Note that L does not equal the physical dimension of the gate, but rather the distance between the source and drain regions underneath the gate.
The overlap between the gate and the source/drain region is required to ensure that the inversion layer forms a continuous conducting path between the source and drain region.
Typically this overlap is made as small as possible in order to minimize its parasitic capacitance.
New Gate Metal
The doped polycrystalline silicon used for gates has a very thin depletion layer, approximately 1 nm thick, which causes scaling problems for small devices.
Others metals are being investigated for replacing the silicon gates, including tungsten and molybdenum.
Removing the substrate: Silicon on Insulator (SOI)
For high-frequency circuits (about 5 GHz and above), capacitive coupling to the Si substrate limits the switching frequency.
Also, leakage into the substrate from the small devices can cause extra power dissipation.

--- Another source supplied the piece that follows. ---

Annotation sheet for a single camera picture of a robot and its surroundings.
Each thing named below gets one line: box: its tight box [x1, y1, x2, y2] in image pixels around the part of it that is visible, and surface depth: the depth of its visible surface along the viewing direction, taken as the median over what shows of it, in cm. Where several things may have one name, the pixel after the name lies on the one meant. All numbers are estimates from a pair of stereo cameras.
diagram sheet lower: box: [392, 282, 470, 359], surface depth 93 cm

These problems are being avoided by making circuits on insulating substrates (either sapphire or silicon dioxide) that have a thin, approximately 100 nm layer of crystalline silicon, in which the MOSFETs are fabricated.
Silicon on Insulator (SOI)
SOI — silicon on insulator, refers to placing a thin layer of silicon on top of an insulator such as SiO2.
The devices will be built on top of the thin layer of silicon.
The basic idea of SOI is to reduced the parasitic capacitance and hence faster switching speed.
Every time a transistor is turned on, it must first charge all of its internal (parasitic) capacitance before it can begin to conduct.
The time it takes to charge up and discharge (turn off) the parasitic capacitance is much longer than the actual turn on and off of the transistor.
If the parasitic capacitance can be reduced, the transistor can be switched faster — performance.
SOI CMOS
Silicon-on-insulator CMOS offers a 20–35% performance gain over bulk CMOS.
As the technology moves to the 0.13-µm generation, SOI is being used by more companies, and its application is spreading to lower-end microprocessors and SRAMs.
Some of the recent applications of SOI in high-end microprocessors and its upcoming uses in low-power, radio-frequency (rf) CMOS, embedded DRAM (EDRAM), and the integration of vertical SiGe bipolar devices on SOI are described.